Python Forum

Full Version: Search string in mutliple .gz files
You're currently viewing a stripped down version of our content. View the full version with proper formatting.
Pages: 1 2
Hi,
Kindly your support to provide python script to search given strings (Number, Text etc.) from multiple ".gz" text files

Directory contains multiple".gz" files date wise
Output:
/bkup/TC/XYZ/20210818 File Names: A_7235818.csv.gz A_7235819.csv.gz . .
Output:
Content of sample file. 38486,22625,XYZ_06_0_20210817204446-3997 88279,77617,XYZ_06_0_20210817204846-3998
Getting error while running below Code.

import glob
import gzip

matched_lines = []

ZIPFILES='/bkup/TC/XYZ/20210818/*.gz'

grep = raw_input('Enter Search: ')

filelist = glob.glob(ZIPFILES)
for gzfile in filelist:
     #print("#Starting " + gzfile)  #if you want to know which file is being processed
    with gzip.open( gzfile, 'rb') as f:
#    grep = raw_input('Enter Search: ')
    for line in f: # read file line by line
        if grep in line: # search for string in each line
            matched_lines.append(line) # keep a list of matched lines

file_content = ''.join(matched_lines) # join the matched lines

print(file_content)
Output:
Error:
$ ./srch6.py File "./srch6.py", line 17 for line in f: # read file line by line ^ IndentationError: expected an indented block
The error is clear. You need to fix indentation.

(I did not try to run following so there may be additional errors):
import glob
import gzip
 
matched_lines = []
 
ZIPFILES='/bkup/TC/XYZ/20210818/*.gz'
 
grep = raw_input('Enter Search: ')
 
filelist = glob.glob(ZIPFILES)
for gzfile in filelist:
    # print("#Starting " + gzfile)  #if you want to know which file is being processed
    with gzip.open( gzfile, 'rb') as f:
        # grep = raw_input('Enter Search: ')
        for line in f: # read file line by line
            if grep in line: # search for string in each line
                matched_lines.append(line) # keep a list of matched lines
 
file_content = ''.join(matched_lines) # join the matched lines
 
print(file_content)
(Aug-18-2021, 11:26 AM)Larz60+ Wrote: [ -> ]The error is clear. You need to fix indentation.

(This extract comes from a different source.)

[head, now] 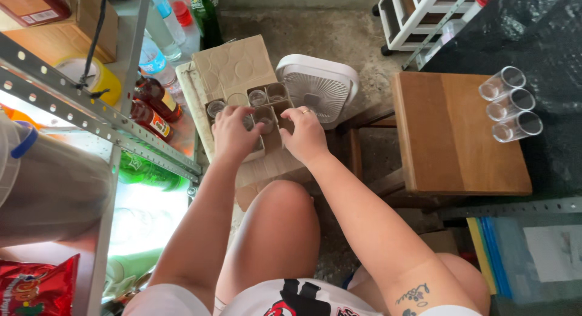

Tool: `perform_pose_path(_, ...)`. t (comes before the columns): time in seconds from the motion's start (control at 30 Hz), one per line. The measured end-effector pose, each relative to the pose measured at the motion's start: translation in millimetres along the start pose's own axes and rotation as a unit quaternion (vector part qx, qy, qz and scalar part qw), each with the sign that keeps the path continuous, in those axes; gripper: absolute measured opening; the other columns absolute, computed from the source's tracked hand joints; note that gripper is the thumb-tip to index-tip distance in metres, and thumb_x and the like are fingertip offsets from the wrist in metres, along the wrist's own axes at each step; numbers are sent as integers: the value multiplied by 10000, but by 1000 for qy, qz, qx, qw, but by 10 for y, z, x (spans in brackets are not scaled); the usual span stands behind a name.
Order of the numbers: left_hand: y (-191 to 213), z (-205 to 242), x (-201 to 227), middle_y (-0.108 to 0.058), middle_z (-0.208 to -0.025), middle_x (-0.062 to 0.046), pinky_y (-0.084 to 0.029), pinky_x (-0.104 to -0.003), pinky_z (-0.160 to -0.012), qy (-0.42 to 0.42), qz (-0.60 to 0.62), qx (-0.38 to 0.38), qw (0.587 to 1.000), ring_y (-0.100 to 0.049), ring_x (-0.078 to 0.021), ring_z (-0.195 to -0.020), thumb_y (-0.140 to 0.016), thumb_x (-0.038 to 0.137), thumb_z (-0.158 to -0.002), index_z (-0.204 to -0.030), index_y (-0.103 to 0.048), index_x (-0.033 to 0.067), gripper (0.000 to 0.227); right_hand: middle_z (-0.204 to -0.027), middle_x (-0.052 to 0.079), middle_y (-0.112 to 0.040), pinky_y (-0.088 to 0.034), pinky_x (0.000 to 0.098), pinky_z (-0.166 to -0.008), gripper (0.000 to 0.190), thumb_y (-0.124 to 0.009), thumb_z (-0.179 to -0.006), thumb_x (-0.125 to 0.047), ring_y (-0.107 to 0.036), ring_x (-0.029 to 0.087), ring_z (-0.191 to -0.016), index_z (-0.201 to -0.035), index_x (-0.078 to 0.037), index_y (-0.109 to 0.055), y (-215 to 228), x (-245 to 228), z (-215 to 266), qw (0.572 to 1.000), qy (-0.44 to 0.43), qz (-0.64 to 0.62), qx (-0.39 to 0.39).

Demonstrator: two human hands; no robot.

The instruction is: The person opens a cardboard box containing small clear glasses and removes them one by one, placing them on a nearby wooden stool. After emptying the box, the person closes it and places it on a metal shelf.

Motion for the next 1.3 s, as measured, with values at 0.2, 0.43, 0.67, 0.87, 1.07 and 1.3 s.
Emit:
perform_pose_path(0.2,-233,-152,1,-572,-1298,33,-441,-418,-1048,27,-91,-88,992,-499,-229,-1299,-802,493,-804,-1249,-682,310,496,-1124,45,-613,-581,442,-910,504,-818,-816,-177,-624,289,-1113,-1280,-183,-623,-380,-15,-176,991,-12,117,-64)
perform_pose_path(0.43,-207,-175,123,-532,-1297,13,-393,-397,-1038,34,-153,-117,981,-448,-243,-1306,-783,499,-826,-1279,-664,283,516,-1198,68,-612,-575,452,-898,608,-848,-788,-195,-582,299,-1177,-1339,-155,-595,-792,-57,-335,973,16,192,-124)
perform_pose_path(0.67,-301,-188,125,-527,-1308,-36,-408,-407,-1025,64,-150,-113,980,-459,-268,-1288,-756,444,-841,-1287,-669,215,509,-1160,64,-568,-598,471,-842,584,-858,-739,-266,-585,319,-1137,-1244,-171,-579,-834,37,-439,978,-6,178,-107)
perform_pose_path(0.87,-431,-233,47,-507,-1311,-37,-405,-393,-1018,76,-155,-119,978,-444,-270,-1289,-750,416,-824,-1273,-665,200,506,-1155,44,-564,-605,454,-836,551,-847,-757,-243,-590,299,-1127,-1238,-181,-586,-809,45,-446,977,-17,177,-119)
perform_pose_path(1.07,-365,-225,63,-505,-1315,-30,-404,-382,-1030,84,-143,-123,978,-439,-270,-1308,-772,385,-834,-1307,-666,228,509,-1153,38,-571,-594,452,-917,552,-877,-723,-229,-582,304,-1159,-1221,-190,-642,-810,123,-477,981,-49,147,-119)
perform_pose_path(1.3,-254,-253,105,-530,-1340,-63,-431,-414,-1073,82,-74,-128,986,-455,-296,-1352,-836,339,-830,-1358,-634,218,577,-1101,-8,-597,-575,440,-974,595,-927,-621,-308,-609,268,-1146,-1145,-220,-658,-648,175,-483,988,-104,51,-100)
Point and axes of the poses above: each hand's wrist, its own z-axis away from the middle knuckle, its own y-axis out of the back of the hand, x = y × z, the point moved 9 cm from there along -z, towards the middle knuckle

(I did not try to run following so there may be additional errors):
import glob
import gzip
 
matched_lines = []
 
ZIPFILES='/bkup/TC/XYZ/20210818/*.gz'
 
grep = raw_input('Enter Search: ')
 
filelist = glob.glob(ZIPFILES)
for gzfile in filelist:
    # print("#Starting " + gzfile)  #if you want to know which file is being processed
    with gzip.open( gzfile, 'rb') as f:
        # grep = raw_input('Enter Search: ')
        for line in f: # read file line by line
            if grep in line: # search for string in each line
                matched_lines.append(line) # keep a list of matched lines
 
file_content = ''.join(matched_lines) # join the matched lines
 
print(file_content)

Thanks - now code is working fine but not getting search result.

import glob
import gzip

matched_lines = []

ZIPFILES='/bkup/TC/XYZ/20210818/*.gz'

grep = raw_input('Enter Search: ')

filelist = glob.glob(ZIPFILES)
for gzfile in filelist:
print("#Starting " + gzfile) #if you want to know which file is being processed
with gzip.open( gzfile, 'rb') as f:
# grep = raw_input('Enter Search: ')
for line in f: # read file line by line
if grep in line: # search for string in each line
matched_lines.append(line) # keep a list of matched lines

file_content = ''.join(matched_lines) # join the matched lines

print(file_content)
It looks like an ancient example for Python 2, which is really out of date.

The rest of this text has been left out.